▶ [What the task requires]
Under this line are records; the part from the line containing "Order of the" through the line containing "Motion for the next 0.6" should be repeated exactly. Please exclude pictures.

▶ [Data excerpts]

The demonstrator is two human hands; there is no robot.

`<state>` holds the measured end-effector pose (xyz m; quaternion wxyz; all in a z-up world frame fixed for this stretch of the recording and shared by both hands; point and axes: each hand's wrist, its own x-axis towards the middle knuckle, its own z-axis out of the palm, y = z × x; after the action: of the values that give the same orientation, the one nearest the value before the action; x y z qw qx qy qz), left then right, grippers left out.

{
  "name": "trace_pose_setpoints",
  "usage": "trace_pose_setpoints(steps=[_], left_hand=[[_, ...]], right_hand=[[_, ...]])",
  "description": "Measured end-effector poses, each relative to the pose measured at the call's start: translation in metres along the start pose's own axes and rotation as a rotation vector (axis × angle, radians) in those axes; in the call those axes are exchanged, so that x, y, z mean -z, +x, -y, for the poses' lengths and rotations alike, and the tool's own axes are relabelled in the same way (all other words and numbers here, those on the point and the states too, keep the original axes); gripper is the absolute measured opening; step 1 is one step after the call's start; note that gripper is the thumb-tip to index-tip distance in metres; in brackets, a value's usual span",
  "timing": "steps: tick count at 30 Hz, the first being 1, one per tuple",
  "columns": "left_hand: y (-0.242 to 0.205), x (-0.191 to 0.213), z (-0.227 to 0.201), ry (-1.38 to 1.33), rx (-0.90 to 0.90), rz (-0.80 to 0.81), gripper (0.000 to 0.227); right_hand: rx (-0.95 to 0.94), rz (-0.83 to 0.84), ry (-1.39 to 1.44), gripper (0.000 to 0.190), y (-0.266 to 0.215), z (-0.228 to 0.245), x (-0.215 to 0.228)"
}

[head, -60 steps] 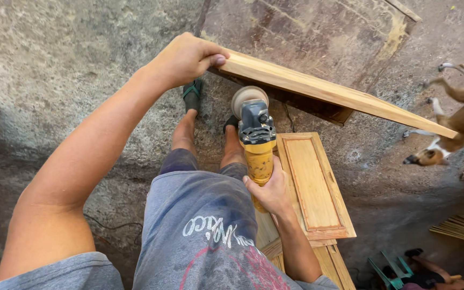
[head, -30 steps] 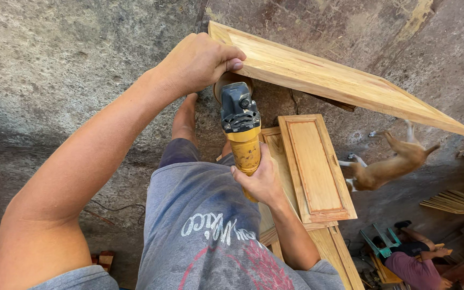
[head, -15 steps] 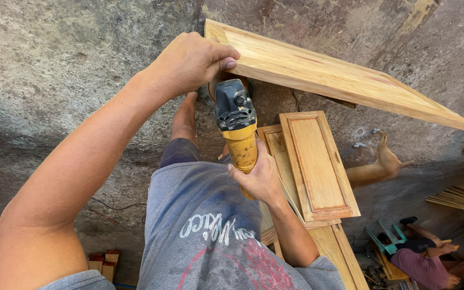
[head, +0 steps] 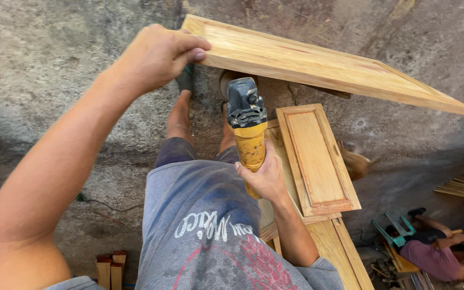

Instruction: The person uses a handheld angle grinder with a sanding disc to smooth the edges and surfaces of wooden panels. They hold the wood with one hand and guide the tool with the other, flipping the pieces to sand different sides.

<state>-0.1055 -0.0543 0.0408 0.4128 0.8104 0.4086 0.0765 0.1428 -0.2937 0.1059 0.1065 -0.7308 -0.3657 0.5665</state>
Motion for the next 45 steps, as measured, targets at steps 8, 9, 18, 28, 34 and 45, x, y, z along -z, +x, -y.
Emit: trace_pose_setpoints(steps=[8, 9, 18, 28, 34, 45], left_hand=[[-0.009, 0.013, -0.014, -0.056, 0.147, 0.020, 0.023], [-0.008, 0.016, -0.018, -0.049, 0.185, 0.029, 0.023], [-0.015, 0.018, -0.034, 0.046, 0.346, 0.052, 0.021], [-0.007, 0.002, -0.038, 0.453, -0.058, -0.165, 0.014], [0.013, -0.035, -0.045, 0.571, -0.123, -0.177, 0.024], [0.031, -0.090, -0.084, 0.479, -0.236, -0.267, 0.029]], right_hand=[[0.008, -0.054, 0.119, 0.070, -0.007, -0.030, 0.037], [0.001, -0.058, 0.122, 0.069, -0.008, -0.034, 0.042], [0.032, -0.097, 0.177, 0.065, -0.017, -0.078, 0.088], [-0.057, -0.148, 0.142, 0.061, -0.039, -0.102, 0.111], [0.064, -0.177, 0.176, 0.068, -0.040, -0.089, 0.090], [0.069, -0.124, 0.107, 0.068, -0.024, -0.081, 0.086]])
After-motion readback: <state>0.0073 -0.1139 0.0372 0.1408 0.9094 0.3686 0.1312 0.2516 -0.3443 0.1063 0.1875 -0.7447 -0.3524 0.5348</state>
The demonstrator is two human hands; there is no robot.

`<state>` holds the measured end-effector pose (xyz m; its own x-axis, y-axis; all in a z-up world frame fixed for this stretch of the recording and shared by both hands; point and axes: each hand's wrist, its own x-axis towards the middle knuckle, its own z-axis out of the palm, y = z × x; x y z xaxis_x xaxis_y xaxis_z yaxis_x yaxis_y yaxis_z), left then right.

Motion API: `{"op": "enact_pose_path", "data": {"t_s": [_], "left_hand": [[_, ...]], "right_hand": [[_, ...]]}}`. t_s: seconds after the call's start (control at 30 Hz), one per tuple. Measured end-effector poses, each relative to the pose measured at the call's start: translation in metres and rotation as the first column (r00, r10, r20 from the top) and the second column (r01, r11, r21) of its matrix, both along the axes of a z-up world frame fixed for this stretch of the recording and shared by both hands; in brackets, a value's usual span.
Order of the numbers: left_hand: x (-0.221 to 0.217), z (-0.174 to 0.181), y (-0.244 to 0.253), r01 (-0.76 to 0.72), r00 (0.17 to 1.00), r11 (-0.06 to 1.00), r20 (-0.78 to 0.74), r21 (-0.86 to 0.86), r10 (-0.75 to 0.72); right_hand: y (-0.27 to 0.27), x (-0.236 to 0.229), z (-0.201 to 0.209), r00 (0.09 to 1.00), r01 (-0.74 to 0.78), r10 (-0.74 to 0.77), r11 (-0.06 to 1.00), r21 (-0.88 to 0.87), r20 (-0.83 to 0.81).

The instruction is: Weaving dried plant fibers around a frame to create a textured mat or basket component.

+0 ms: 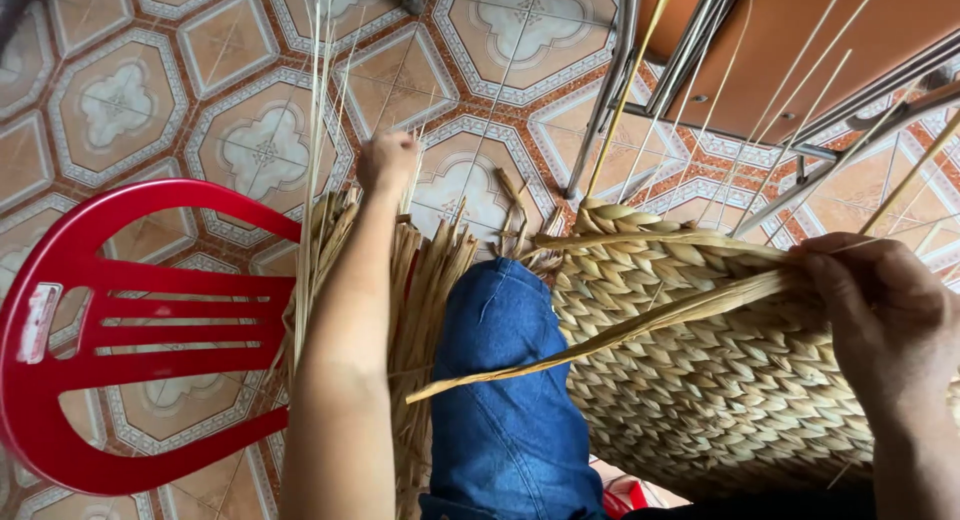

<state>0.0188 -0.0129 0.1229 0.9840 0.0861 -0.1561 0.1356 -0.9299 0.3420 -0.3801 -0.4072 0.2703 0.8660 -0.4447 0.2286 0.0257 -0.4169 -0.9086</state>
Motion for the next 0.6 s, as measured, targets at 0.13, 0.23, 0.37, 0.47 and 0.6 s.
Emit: {"op": "enact_pose_path", "data": {"t_s": [0.13,0.23,0.37,0.47,0.6], "left_hand": [[0.016,0.093,-0.016,0.184,0.953,0.854,0.303,-0.487,-0.033],[0.009,0.174,-0.034,0.491,0.798,0.59,0.603,-0.641,-0.008],[-0.019,0.265,-0.05,0.788,0.494,0.393,0.868,-0.474,0.054],[-0.095,0.331,-0.058,0.925,0.242,0.308,0.97,-0.223,-0.022],[-0.199,0.372,-0.071,0.961,0.245,0.13,0.969,-0.243,-0.005]], "right_hand": [[0.006,0.002,0.01,1.0,0.014,-0.014,0.999,-0.052,0.011],[0.008,0.0,0.013,0.999,0.043,-0.043,0.989,-0.139,0.002],[0.005,-0.001,0.008,0.994,0.094,-0.103,0.957,-0.276,-0.02],[0.005,0.001,0.013,0.994,0.095,-0.106,0.953,-0.286,-0.023],[0.02,-0.004,0.04,0.995,0.097,-0.096,0.978,-0.183,0.015]]}}
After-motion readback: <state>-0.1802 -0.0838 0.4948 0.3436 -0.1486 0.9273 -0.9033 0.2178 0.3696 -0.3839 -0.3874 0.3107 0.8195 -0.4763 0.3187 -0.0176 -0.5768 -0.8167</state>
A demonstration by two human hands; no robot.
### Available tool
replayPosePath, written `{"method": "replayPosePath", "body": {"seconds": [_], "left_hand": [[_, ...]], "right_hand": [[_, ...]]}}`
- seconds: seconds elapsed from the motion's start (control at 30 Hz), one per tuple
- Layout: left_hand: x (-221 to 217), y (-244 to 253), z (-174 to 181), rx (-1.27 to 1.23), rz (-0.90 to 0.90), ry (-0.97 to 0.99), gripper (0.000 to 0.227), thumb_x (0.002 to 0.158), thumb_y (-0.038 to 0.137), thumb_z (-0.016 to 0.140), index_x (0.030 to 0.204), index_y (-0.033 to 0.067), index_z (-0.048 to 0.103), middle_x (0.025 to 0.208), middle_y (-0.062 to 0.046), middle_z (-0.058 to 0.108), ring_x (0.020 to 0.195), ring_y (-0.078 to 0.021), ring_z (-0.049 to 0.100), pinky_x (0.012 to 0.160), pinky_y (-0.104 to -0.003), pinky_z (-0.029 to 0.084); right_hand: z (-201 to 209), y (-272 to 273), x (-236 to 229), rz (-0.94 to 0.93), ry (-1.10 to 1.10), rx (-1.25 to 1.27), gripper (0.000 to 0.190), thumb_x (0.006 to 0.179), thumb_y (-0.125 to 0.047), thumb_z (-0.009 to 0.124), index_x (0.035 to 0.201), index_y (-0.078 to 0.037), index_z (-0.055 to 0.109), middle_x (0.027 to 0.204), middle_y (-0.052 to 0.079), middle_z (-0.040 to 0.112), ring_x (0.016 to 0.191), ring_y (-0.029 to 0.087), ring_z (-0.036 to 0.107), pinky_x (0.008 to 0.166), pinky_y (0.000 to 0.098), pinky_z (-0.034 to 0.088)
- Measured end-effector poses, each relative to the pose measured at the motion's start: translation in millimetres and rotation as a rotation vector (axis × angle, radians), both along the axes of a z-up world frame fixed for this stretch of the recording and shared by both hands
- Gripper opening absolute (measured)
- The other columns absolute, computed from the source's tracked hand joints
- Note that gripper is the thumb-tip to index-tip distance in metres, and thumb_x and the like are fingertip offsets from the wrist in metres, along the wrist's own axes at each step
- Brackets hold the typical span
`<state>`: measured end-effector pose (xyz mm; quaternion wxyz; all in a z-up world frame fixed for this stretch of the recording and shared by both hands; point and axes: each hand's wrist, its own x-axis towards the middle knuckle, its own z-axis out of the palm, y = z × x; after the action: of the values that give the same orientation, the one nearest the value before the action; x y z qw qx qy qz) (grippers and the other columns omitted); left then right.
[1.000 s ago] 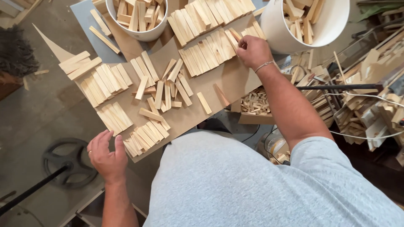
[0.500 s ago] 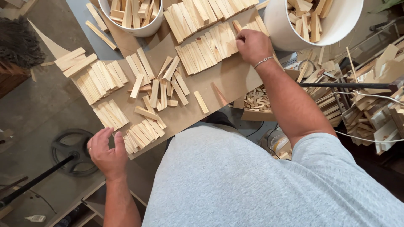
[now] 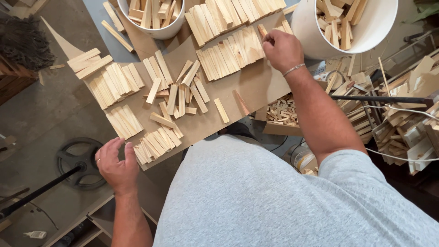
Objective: Sorting and organizing small wooden slats on a workbench
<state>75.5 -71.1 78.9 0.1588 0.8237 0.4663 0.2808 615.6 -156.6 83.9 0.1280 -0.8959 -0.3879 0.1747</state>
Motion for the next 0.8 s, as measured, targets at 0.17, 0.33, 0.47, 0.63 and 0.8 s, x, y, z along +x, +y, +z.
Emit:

▶ [Your response]
Order of the numbers: left_hand: x (-0.221 to 0.217), z (-0.174 to 0.181), y (-0.244 to 0.253), r01 (-0.76 to 0.72), r00 (0.17 to 1.00), r11 (-0.06 to 1.00), r20 (-0.78 to 0.74), r21 (-0.86 to 0.86), r10 (-0.75 to 0.72); right_hand: y (-0.27 to 0.27), x (-0.236 to 0.229), z (-0.201 to 0.209), r00 (0.09 to 1.00), r01 (-0.74 to 0.78), r10 (-0.74 to 0.77), r11 (-0.06 to 1.00), r21 (-0.88 to 0.87), r20 (-0.83 to 0.81).

The instruction is: Weaving dried plant fibers around a frame to create a textured mat or basket component.

+0 ms: 

<state>0.0188 -0.0129 0.1229 0.9840 0.0861 -0.1561 0.1356 -0.9299 0.3420 -0.3801 -0.4072 0.2703 0.8660 -0.4447 0.2286 0.0257 -0.4169 -0.9086</state>
Motion for the next 0.6 s, as measured, targets at 0.13, 0.23, 0.37, 0.47 and 0.6 s.

There is no more output for this exercise.